AI is genuinely useful for legal drafting — it produces structured first drafts, suggests standard clauses, and rewrites dense legalese into plain English in seconds. The risk is treating its confident output as authoritative. Used as a fast drafter with a human reviewer, it is a real productivity gain. Used as the final word, it is a liability.
Drafting an NDA
A good NDA prompt names the parties, the direction (mutual or one-way), the purpose, and the jurisdiction:
“Draft a mutual non-disclosure agreement between [Party A] and [Party B] for the purpose of [evaluating a potential partnership], governed by the laws of [England and Wales]. Include definitions of confidential information, permitted disclosures, a [2-year] term, return-of-information obligations, and standard exclusions. Flag any clause that should be reviewed by a lawyer.”

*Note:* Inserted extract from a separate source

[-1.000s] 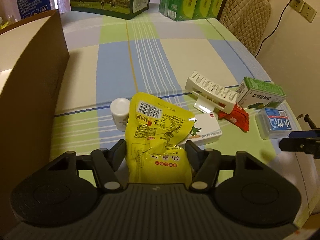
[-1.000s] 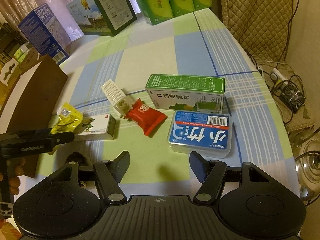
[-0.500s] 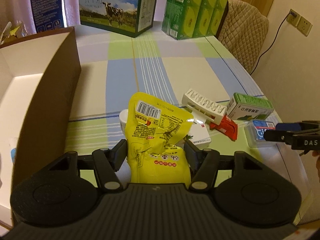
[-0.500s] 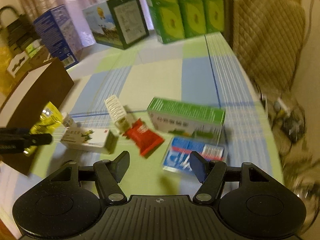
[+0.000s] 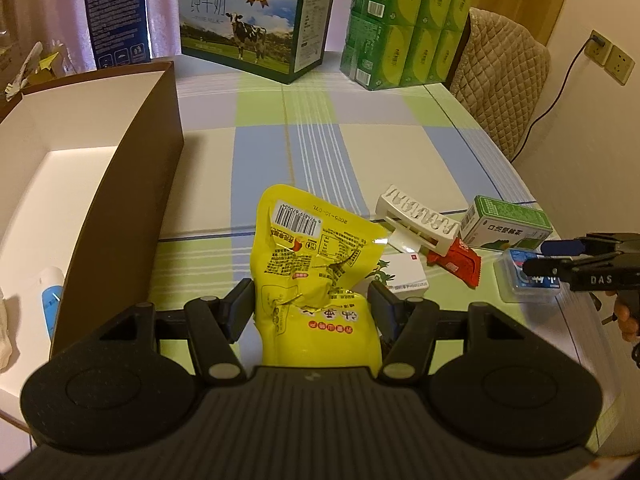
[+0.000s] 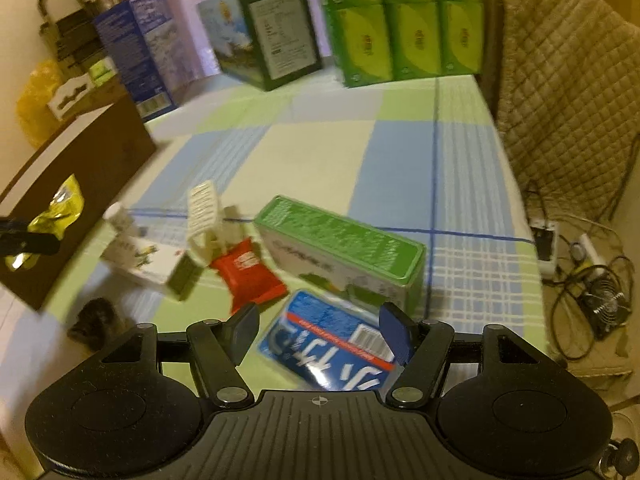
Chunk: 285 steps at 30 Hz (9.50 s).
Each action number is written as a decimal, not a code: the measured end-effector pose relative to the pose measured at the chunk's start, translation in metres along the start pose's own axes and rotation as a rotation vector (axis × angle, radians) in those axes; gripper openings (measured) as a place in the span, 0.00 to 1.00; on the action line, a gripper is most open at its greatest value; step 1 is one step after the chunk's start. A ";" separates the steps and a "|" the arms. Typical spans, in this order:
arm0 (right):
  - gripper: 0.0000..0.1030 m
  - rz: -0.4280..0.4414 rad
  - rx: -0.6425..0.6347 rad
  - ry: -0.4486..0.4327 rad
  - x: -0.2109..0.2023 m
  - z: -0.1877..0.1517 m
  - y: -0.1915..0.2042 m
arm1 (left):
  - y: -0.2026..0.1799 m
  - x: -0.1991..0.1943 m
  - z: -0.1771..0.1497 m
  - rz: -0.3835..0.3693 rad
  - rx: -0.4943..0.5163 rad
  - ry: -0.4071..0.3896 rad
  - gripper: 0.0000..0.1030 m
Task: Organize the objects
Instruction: 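Grasp the yellow snack packet with the left tool while the right tool grasps the toothpick box, then carry the yellow packet and toothpick box with both tools over the box, then release the toothpick box from the right tool while the left tool drops the yellow packet, then withdraw both tools from the box toward the remaining table items, then lower the right tool onto the dark brown scrunchie and close it, then lift the scrunchie with the right tool while the left tool grasps the white pill bottle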
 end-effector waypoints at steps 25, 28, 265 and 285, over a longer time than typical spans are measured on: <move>0.63 0.019 -0.201 0.100 0.015 -0.025 0.066 | 0.000 -0.017 -0.013 0.008 -0.020 -0.012 0.56; 0.63 -0.048 -0.192 0.129 0.025 -0.025 0.071 | 0.000 -0.021 -0.016 0.011 -0.023 -0.013 0.56; 0.30 0.099 -0.297 0.183 0.062 -0.015 0.196 | 0.030 -0.018 -0.053 0.108 -0.099 0.189 0.81; 0.19 0.006 0.038 -0.020 -0.001 0.036 0.110 | 0.016 0.019 0.026 0.015 0.011 0.077 0.64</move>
Point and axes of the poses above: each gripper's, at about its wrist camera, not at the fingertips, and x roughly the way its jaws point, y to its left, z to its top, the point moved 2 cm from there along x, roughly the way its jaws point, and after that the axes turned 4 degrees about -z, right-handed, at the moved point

Asking it to flag review points turns the model into a checklist generator as well as a drafter.
Drafting contracts and licenses
For employment contracts, service agreements, or software licenses, give the model the commercial terms and let it structure the legal scaffolding:
“Draft a software licence agreement granting [Customer] a [non-exclusive, non-transferable] licence to use [Product]. Cover scope of licence, restrictions, fees and payment terms, warranties and disclaimers, limitation of liability, term and termination, and governing law ([jurisdiction]). List the assumptions you made and any commercially sensitive choices I should confirm.”
Always have it surface assumptions — that is where it quietly invents terms you did not intend.

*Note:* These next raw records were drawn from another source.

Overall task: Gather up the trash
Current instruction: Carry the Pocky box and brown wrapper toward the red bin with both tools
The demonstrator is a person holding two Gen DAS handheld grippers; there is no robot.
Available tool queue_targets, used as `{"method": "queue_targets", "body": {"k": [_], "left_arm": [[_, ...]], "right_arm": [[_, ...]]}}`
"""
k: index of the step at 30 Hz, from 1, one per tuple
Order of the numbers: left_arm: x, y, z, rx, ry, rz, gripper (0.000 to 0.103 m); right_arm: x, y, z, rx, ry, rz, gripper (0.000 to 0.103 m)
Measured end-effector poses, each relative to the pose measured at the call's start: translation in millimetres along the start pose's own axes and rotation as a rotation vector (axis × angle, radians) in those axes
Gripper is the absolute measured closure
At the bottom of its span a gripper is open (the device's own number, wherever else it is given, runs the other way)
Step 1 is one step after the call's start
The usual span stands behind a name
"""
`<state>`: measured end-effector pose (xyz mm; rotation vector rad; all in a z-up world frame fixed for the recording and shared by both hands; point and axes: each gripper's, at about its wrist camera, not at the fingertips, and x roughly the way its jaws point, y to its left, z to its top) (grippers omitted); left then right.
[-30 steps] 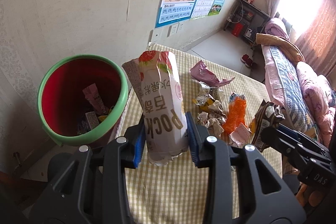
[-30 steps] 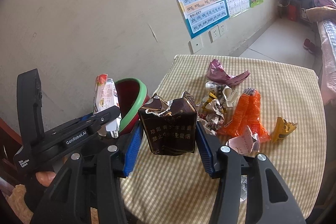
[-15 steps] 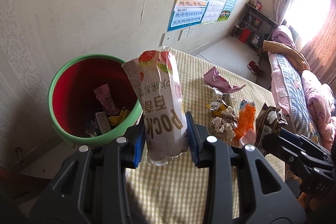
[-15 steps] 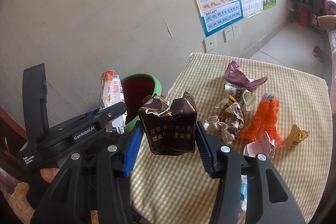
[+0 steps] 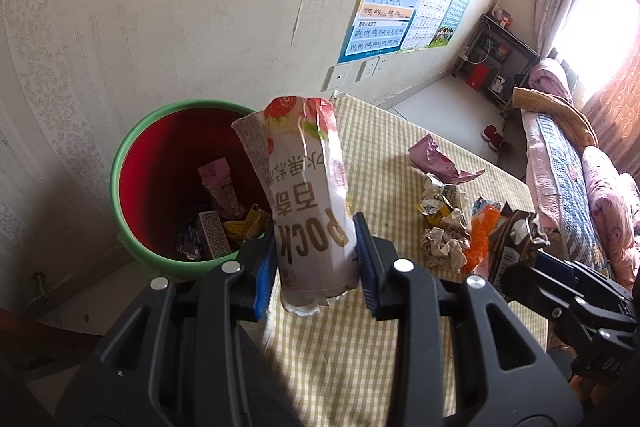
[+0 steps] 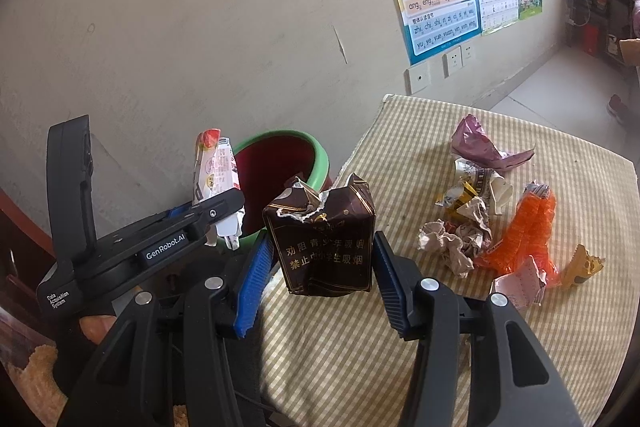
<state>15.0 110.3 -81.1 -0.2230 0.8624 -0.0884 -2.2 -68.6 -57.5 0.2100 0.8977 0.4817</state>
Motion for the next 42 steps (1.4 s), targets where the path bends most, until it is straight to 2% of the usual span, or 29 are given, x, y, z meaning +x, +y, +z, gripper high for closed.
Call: {"method": "queue_targets", "body": {"k": [22,42], "left_arm": [[2.6,41.2,6.1,-0.058,-0.011,0.084,0.069],[14.6,85.7,24.8,-0.087,-0.012,0.161,0.069]], "right_arm": [[27.4,24.2,16.6,-0.052,0.025,0.046,0.053],[75.2,42.3,43.7,-0.085,0.070,0.077,0.053]]}}
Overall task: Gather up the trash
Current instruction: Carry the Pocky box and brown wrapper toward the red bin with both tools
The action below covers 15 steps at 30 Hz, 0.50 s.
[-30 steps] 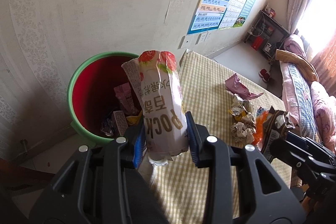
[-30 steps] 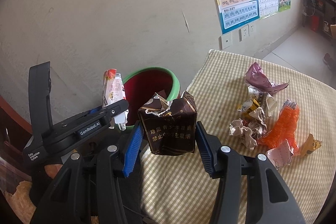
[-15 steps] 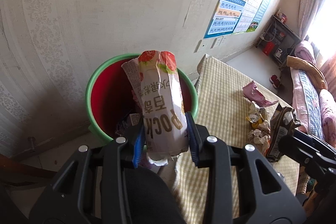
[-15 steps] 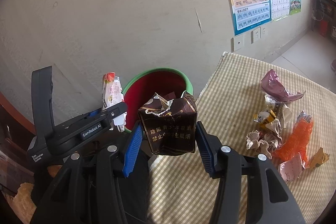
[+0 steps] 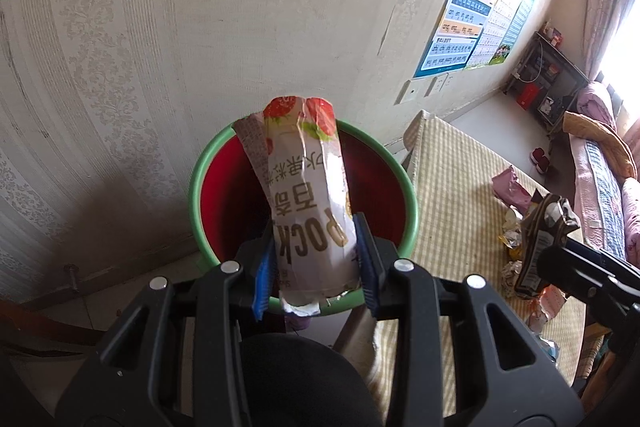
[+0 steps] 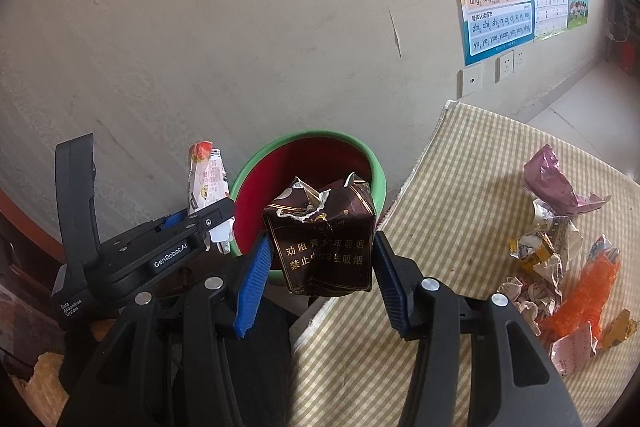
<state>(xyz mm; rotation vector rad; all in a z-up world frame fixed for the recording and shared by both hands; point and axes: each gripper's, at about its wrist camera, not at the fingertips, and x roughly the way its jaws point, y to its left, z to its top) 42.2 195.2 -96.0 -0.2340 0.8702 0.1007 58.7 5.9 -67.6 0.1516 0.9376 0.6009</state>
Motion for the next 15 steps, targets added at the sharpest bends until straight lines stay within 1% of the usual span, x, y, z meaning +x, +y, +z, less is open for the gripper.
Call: {"method": "queue_targets", "body": {"k": [8,15], "left_arm": [[11.6,12.0,7.4,-0.011,0.011,0.018,0.069],[19.4,16.7,9.5,-0.018,0.025,0.023,0.069]], "right_arm": [[23.6,4.4,13.0,0.004,0.023,0.017,0.053],[37.3,7.7,17.6,-0.007,0.041,0.019,0.053]]}}
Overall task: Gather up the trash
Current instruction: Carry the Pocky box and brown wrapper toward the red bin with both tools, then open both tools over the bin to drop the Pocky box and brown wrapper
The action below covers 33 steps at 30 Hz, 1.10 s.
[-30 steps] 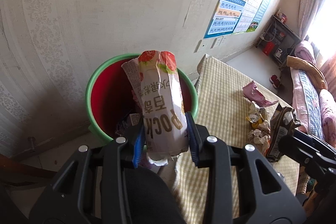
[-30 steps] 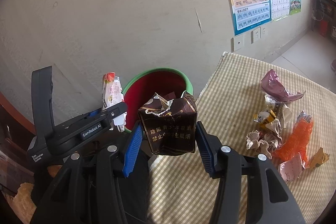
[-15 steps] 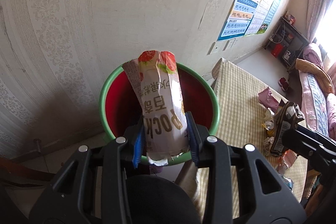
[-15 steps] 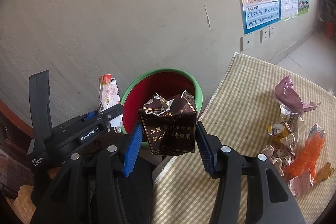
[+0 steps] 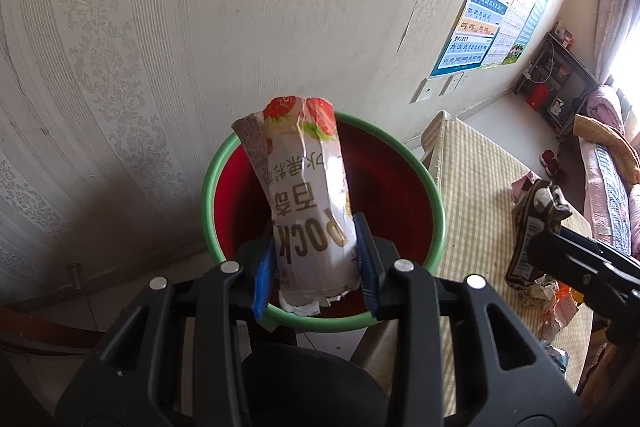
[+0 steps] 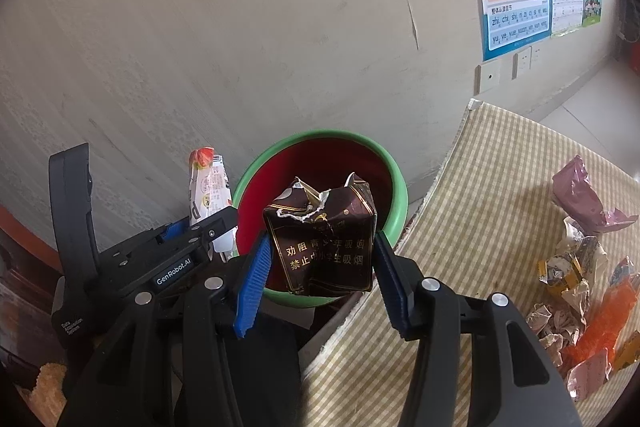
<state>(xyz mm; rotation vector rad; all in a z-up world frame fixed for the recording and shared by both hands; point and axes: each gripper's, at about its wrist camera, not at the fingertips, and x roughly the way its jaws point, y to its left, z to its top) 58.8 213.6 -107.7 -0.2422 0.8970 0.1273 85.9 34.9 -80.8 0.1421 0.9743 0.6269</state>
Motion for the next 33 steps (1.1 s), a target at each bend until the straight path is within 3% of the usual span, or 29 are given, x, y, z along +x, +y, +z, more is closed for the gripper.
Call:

Drafting and structuring briefs
For a legal brief or memo, AI is strongest at structure and clarity rather than substantive legal conclusions:
“Outline a legal memo on [issue]. Provide a structure with issue, short answer, statement of facts, analysis, and conclusion. Draft the analysis section using the facts I provide, citing the type of authority that would apply but not inventing case names. Mark every place where a real citation must be verified.”

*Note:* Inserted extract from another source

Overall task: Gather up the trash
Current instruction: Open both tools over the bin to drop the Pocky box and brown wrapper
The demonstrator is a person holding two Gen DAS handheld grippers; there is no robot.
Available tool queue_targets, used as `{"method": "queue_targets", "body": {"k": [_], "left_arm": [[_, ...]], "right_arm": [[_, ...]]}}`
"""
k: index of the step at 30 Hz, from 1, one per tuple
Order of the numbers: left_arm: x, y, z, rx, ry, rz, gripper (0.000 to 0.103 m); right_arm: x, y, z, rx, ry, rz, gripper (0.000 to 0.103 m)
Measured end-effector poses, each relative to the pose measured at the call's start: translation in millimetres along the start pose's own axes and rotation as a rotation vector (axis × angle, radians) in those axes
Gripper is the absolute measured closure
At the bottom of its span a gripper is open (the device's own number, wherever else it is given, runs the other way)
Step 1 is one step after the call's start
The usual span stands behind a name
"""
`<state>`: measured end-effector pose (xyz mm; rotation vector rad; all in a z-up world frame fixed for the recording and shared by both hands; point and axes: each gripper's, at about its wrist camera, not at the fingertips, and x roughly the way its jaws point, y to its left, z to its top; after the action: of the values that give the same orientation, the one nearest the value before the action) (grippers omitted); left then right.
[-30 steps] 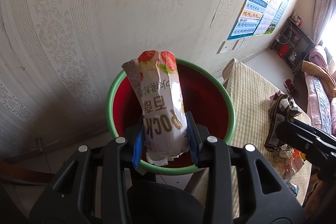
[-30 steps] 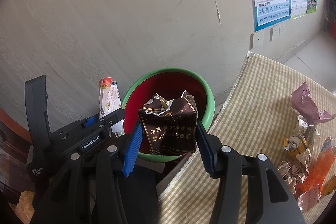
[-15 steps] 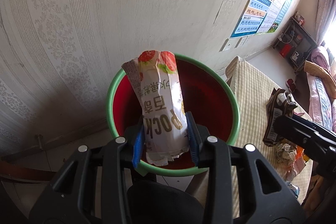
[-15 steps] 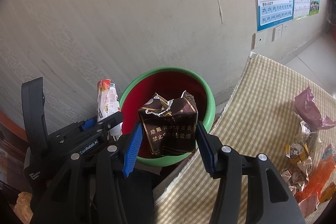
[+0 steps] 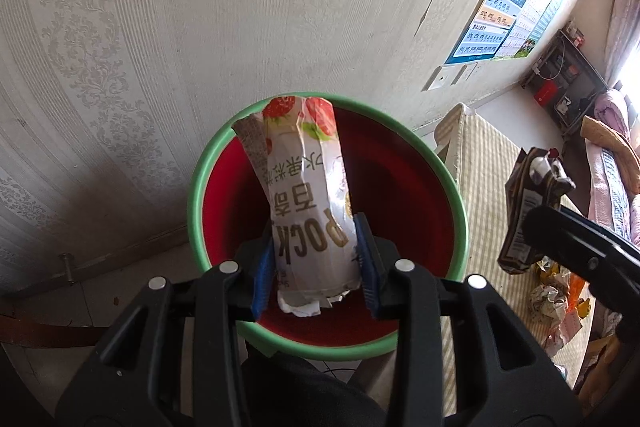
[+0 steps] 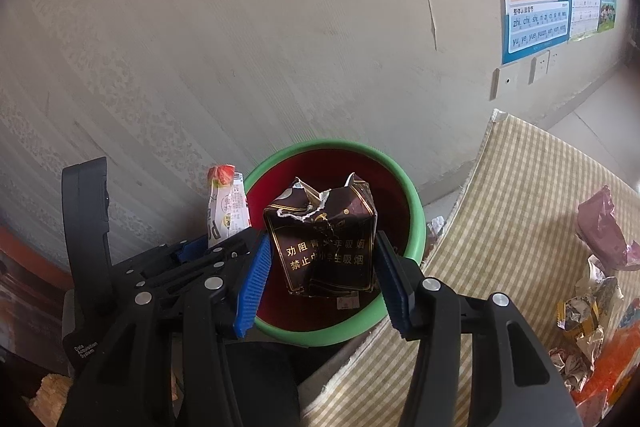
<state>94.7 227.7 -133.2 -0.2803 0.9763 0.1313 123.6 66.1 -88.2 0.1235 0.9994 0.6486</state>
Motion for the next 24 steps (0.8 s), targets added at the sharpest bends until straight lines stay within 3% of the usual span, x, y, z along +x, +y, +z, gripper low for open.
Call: {"method": "queue_targets", "body": {"k": [2,3,5,15,20,24], "left_arm": [[4.7,-0.7,0.5,0.003,0.015,0.000,0.065],[6.5,-0.5,0.5,0.000,0.020,0.005,0.056],[6.4,2.5,-1.3,-0.019,0.011,0.010,0.043],[-6.8,5.7,-16.6,-0.041,-0.003,0.019,0.040],[-17.5,-15.0,-27.8,0.003,-0.004,-0.012,0.040],[-21.6,-42.1,-38.9,0.055,0.009,-0.047,0.040]], "right_arm": [[1.0,0.9,2.4,0.000,-0.008,0.007,0.052],[1.3,1.4,3.7,0.004,-0.014,0.011,0.052],[2.5,0.7,6.1,0.018,-0.020,0.010,0.040],[-31.7,-10.5,-12.4,0.057,-0.055,0.009,0.039],[-75.4,-36.8,-40.9,0.067,-0.080,-0.050,0.037],[-113.2,-66.5,-72.9,0.095,-0.073,-0.147,0.034]]}}
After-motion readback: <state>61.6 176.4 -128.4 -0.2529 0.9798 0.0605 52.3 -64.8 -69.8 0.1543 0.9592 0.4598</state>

The instruction not to fabricate case names is essential — AI hallucinating citations has led to sanctioned filings.
Reviewing and simplifying
AI also reviews documents you already have: “Summarise this contract’s obligations for each party in plain English,” “Identify clauses that are unusual or unfavourable to [Party A],” or “Explain what this indemnification clause means in everyday terms.” These read-and-explain tasks are lower risk than drafting, but still demand verification before you act.
The non-negotiable rules
Three rules keep AI legal drafting safe. One: never paste real client confidential or privileged material into tools that retain or train on inputs — use zero-retention or enterprise modes, or anonymise. Two: always specify and verify the jurisdiction, because models routinely blend legal systems. Three: keep a qualified lawyer in the loop for anything binding, and ask the model to flag clauses needing professional review. Speed from AI, judgement from a human — that is the only responsible way to draft legal documents with these tools.